> _Task requirements_
Your answer must be a single number: the count of lines in the records below that include the string "cream".

Stored data entries:
# # # # # # #

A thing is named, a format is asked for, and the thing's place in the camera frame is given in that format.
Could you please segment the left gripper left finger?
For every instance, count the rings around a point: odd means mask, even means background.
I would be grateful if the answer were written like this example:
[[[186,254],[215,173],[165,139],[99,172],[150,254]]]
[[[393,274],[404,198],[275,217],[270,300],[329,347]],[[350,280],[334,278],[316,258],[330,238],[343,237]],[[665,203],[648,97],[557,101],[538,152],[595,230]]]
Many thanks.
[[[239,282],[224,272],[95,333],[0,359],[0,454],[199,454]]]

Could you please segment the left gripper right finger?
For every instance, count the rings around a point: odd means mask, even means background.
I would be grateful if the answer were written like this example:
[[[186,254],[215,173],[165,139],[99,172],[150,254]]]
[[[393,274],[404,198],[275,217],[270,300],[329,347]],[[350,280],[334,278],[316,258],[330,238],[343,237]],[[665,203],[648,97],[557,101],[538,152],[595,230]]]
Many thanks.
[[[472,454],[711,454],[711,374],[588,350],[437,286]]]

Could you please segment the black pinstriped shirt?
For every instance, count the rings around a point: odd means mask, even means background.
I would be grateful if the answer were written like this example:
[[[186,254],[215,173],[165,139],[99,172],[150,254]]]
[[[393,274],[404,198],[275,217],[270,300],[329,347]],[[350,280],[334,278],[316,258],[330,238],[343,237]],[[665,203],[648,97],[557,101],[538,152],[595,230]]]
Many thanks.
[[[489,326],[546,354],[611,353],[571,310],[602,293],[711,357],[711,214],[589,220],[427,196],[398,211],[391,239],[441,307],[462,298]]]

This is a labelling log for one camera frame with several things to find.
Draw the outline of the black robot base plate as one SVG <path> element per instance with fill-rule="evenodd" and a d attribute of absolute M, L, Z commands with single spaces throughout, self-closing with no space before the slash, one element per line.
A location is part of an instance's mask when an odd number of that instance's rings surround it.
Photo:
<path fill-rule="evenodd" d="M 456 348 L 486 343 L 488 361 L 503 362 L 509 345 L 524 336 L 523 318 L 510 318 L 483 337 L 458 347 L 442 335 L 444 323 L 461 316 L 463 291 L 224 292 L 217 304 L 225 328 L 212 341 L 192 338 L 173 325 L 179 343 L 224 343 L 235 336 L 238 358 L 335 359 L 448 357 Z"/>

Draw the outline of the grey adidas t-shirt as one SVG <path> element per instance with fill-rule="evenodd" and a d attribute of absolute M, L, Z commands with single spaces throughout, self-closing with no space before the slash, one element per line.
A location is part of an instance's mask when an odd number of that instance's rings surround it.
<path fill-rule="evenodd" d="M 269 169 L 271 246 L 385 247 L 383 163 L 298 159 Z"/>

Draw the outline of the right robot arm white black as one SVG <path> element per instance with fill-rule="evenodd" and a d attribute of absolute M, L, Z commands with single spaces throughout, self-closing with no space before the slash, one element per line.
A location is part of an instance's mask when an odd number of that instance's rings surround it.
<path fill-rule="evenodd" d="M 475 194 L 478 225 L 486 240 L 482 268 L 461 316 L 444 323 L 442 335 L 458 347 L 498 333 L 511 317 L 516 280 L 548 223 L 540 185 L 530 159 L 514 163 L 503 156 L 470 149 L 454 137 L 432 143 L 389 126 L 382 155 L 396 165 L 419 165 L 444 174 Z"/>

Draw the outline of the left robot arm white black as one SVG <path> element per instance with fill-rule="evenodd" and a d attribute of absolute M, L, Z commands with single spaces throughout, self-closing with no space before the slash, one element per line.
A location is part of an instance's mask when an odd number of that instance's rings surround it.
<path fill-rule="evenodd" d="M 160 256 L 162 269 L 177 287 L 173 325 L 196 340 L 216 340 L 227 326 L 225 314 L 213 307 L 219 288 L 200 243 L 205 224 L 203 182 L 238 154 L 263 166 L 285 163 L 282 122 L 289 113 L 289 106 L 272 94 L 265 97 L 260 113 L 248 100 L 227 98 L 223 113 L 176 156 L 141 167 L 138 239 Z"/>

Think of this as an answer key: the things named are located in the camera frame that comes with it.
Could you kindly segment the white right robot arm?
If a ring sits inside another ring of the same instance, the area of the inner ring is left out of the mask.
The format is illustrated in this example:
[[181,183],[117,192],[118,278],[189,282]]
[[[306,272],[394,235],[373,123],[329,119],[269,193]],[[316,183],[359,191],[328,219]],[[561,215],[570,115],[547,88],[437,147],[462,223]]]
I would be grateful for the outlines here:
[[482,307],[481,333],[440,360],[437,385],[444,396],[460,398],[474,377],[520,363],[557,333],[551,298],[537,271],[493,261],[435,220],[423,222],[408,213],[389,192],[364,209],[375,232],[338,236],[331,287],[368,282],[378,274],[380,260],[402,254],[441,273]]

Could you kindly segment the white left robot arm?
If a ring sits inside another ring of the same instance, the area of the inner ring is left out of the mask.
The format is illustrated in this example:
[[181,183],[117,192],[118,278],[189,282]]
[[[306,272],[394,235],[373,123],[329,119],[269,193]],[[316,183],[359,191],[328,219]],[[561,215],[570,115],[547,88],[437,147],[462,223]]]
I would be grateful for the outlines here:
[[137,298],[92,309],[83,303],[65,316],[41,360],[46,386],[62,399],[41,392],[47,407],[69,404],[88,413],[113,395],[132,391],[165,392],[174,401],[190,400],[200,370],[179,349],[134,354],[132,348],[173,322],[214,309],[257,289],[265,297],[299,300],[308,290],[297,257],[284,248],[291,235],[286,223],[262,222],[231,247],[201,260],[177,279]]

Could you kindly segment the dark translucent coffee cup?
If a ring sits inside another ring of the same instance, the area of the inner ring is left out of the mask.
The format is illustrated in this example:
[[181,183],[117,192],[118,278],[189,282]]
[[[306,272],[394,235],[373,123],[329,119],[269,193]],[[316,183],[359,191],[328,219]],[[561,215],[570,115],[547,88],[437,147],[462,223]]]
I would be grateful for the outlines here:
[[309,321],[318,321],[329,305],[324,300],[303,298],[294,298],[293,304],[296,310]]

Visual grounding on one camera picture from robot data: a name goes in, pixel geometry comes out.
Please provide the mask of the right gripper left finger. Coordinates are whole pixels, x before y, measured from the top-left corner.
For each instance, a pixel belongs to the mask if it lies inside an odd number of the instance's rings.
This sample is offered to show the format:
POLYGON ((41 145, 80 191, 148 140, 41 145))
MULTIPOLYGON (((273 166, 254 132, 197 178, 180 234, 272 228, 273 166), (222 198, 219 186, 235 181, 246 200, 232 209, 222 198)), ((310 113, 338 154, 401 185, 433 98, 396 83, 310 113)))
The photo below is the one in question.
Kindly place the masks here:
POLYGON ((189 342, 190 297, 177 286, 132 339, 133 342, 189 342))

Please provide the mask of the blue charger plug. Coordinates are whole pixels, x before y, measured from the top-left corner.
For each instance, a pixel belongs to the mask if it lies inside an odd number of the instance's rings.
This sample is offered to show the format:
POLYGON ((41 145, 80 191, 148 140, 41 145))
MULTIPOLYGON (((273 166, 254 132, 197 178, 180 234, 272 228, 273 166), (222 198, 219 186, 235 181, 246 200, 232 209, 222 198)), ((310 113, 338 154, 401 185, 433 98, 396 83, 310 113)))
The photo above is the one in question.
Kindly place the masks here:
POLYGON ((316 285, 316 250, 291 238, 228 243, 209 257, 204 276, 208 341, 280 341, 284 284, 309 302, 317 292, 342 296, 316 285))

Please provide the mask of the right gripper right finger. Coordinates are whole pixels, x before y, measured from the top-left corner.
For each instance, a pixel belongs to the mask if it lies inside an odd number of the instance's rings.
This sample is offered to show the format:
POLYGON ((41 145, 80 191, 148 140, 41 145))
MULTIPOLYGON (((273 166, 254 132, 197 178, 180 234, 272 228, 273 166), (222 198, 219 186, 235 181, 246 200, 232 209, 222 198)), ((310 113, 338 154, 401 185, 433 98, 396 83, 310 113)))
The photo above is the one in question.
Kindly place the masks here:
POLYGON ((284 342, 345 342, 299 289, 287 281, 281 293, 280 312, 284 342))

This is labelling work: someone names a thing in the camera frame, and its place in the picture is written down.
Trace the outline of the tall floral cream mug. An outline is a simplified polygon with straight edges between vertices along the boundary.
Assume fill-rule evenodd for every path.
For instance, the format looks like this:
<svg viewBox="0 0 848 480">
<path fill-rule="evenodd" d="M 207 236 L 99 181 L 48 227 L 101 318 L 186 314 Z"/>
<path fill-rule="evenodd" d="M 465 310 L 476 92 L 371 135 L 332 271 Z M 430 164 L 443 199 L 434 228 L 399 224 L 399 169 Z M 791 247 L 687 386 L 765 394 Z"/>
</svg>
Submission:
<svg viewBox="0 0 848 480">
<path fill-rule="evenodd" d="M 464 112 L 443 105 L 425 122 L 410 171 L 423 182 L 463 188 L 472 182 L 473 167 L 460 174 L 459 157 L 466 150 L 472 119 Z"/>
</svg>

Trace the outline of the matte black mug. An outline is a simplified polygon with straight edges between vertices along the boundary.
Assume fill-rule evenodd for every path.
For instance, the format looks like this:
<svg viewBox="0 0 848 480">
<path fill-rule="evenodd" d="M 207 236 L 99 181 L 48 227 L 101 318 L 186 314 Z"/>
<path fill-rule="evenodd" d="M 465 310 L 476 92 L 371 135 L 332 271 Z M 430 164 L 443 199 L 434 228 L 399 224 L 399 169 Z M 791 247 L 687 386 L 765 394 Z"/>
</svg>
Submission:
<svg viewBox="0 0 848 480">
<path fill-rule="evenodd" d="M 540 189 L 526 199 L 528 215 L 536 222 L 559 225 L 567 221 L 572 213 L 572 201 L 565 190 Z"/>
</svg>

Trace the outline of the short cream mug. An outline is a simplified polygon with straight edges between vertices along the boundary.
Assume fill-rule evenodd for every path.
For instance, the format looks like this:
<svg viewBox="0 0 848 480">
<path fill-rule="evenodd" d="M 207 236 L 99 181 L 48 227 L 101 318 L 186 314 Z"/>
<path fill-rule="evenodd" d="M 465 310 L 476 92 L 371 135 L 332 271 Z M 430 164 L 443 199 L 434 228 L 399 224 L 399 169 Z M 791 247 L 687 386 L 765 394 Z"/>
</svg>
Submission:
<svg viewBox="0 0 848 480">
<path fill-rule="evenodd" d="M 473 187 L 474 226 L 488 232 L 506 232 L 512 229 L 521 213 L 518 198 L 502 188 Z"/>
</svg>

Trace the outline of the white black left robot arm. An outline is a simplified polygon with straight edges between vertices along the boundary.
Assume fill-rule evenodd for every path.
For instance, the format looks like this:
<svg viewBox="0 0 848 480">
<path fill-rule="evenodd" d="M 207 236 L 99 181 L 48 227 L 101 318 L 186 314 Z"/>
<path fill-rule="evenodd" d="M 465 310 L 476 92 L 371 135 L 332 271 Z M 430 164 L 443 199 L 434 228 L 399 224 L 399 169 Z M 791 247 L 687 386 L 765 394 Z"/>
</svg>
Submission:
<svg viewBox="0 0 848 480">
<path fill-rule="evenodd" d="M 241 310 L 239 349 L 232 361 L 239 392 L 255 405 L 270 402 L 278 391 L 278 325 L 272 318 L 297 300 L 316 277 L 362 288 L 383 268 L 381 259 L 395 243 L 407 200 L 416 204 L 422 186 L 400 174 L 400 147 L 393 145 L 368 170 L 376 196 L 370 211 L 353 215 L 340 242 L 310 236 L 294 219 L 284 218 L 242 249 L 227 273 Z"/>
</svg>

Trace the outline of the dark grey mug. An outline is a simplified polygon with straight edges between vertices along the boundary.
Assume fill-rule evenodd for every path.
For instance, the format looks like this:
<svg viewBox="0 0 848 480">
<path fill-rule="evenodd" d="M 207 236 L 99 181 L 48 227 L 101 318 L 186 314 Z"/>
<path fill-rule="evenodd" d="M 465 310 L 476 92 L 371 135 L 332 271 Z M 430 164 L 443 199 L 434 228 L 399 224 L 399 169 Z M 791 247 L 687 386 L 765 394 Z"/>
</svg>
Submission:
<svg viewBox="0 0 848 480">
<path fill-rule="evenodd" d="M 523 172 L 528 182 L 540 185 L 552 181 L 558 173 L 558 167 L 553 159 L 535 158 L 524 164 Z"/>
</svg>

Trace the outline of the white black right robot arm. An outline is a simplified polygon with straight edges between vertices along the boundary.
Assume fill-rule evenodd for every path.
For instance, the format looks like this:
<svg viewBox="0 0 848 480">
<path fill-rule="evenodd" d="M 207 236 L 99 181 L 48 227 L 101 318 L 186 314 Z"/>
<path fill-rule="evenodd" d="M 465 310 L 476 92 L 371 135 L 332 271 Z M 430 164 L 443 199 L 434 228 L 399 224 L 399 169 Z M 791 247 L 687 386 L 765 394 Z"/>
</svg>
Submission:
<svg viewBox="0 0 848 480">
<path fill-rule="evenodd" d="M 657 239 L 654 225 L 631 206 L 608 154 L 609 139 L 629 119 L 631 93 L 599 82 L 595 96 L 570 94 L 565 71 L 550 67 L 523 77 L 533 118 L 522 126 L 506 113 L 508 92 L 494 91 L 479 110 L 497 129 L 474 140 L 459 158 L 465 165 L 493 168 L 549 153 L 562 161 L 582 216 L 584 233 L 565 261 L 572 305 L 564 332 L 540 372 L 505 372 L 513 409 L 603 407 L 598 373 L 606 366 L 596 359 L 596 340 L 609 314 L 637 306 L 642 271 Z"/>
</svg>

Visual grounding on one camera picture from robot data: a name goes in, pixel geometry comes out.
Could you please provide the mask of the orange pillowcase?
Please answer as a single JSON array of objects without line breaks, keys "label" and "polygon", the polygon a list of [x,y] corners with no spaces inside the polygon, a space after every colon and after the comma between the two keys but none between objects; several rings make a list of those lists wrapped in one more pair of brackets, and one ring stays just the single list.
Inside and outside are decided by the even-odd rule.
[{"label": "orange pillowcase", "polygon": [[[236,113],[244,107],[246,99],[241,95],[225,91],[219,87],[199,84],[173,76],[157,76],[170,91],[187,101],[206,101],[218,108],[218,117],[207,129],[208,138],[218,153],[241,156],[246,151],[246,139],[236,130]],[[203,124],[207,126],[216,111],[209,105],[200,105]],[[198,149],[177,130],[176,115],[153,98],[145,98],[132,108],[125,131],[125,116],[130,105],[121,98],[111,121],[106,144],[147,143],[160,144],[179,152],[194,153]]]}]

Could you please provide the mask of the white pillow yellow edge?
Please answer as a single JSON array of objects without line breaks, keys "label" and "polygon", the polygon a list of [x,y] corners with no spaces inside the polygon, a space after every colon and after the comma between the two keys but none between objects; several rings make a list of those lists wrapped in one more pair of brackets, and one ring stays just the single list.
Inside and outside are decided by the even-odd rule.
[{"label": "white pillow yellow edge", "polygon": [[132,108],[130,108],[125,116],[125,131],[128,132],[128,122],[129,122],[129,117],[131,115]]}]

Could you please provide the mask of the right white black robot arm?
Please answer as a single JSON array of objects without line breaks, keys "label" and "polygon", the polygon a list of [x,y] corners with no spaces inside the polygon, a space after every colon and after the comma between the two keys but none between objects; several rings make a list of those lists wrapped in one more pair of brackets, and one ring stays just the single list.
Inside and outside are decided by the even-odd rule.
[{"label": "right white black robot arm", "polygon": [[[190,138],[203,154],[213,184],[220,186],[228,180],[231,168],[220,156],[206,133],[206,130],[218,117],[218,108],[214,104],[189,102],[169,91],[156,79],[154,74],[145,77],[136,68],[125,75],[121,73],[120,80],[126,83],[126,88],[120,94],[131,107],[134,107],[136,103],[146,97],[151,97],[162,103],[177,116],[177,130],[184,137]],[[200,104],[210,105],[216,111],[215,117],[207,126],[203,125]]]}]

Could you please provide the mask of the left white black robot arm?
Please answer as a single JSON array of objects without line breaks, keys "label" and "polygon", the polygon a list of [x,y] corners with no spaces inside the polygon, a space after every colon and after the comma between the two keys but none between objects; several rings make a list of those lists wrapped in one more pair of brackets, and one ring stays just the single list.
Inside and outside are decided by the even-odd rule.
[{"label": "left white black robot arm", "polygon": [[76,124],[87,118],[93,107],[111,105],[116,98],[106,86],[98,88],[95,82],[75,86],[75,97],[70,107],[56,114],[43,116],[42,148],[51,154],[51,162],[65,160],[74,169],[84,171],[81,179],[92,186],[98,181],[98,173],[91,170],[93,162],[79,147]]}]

# # # # # # #

> _Reply to the task_
2